Thoughts on politics and life from a liberal perspective

Tuesday, 7 July 2009

Is LabourList getting better?

A while ago I pledged to stop reading LabourList. I felt that they were just an arm of the Labour Party central machine as was evidenced by the extremely partisan and uncritical stance taken in almost all of the early posts. This seemed to be its raison d'etre under the stewardship of the partisan attack dog Derek Draper.

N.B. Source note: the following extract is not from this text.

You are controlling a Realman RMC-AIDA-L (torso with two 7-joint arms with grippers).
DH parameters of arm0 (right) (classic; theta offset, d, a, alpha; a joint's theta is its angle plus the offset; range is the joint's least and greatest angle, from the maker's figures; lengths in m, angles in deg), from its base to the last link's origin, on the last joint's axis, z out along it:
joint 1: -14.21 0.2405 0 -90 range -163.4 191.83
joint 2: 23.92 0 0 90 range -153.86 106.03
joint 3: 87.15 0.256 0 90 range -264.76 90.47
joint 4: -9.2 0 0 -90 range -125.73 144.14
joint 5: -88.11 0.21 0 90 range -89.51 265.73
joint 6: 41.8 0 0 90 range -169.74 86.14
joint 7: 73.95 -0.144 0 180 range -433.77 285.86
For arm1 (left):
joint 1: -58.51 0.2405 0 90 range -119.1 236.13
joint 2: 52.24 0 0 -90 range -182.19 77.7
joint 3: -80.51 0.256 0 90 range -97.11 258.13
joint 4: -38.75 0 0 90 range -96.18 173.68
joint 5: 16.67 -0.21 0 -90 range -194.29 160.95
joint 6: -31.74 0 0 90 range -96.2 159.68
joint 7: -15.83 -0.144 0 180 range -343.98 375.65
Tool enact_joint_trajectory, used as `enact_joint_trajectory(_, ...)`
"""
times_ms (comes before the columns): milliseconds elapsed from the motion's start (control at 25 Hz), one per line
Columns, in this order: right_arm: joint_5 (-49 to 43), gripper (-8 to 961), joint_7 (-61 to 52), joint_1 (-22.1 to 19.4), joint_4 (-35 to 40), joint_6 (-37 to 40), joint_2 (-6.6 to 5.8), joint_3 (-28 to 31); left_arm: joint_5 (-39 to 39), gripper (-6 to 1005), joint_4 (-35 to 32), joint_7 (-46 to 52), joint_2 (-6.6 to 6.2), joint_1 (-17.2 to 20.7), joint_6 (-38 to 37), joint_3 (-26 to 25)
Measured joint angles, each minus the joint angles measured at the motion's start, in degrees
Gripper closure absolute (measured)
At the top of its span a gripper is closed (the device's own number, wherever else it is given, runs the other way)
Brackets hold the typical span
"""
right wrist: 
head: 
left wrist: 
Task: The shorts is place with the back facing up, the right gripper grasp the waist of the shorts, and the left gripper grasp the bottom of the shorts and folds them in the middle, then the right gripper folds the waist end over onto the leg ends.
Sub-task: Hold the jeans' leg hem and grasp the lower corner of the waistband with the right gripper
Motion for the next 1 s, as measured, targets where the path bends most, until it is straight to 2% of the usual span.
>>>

However I have noticed that since Draper was deposed (and I went back on my pledge and included them in my RSS feeds again - I thought I'd give them a second chance), some of the posts on LL have started to be less partisan and more constructive. Even, whisper it, critical of the Labour leadership.

This one yesterday from Brian Barder about the ridiculous stance Labour is taking on "Labour investment vs Tory cuts" is an excellent example of what a grassroots blog should be doing. Brian is a longstanding Labour member who has clearly had enough of the nonsense being spouted by Brown on this issue and is trying to get the leadership of his party to engage with what the real debate should be, i.e. where the cuts should fall.

So, whilst I was forthright in my criticism of LabourList in the past, I thought it was only fair to give them to credit for seeming to take on board comments like those I made and actually do something about it!

If they carry on like this, who knows it might even become properly reflective of the grassroots of the Labour party which would doubtless make for very uncomfortable reading for Brown et al.

I wonder what Derek Draper thinks about this...

3 comments:

Anthony Painter said...

Declaration- I started writing for LL when Alex took over. I have been thoroughly impressed at his willingness to be independent. So please do give it a try again.

Just a point on your post. The primary issue with public spending cuts to my mind is not where. It's when. Too early and any recovery could be severely jeopardised.

Anthony

Alex said...

Not to mention that Nick Clegg recently made a post on there.

Alex said...

Anthony, agree with you on the timing of spending cuts. In fact, even when the recession is technically over (i.e. things like growth are back), economics says that unemployment tends to fall a bit behind any recovery, so it's important not cut spending as soon as the think tanks say the recession is over, but at least a couple of months later. Though the pressure from the media may be too much.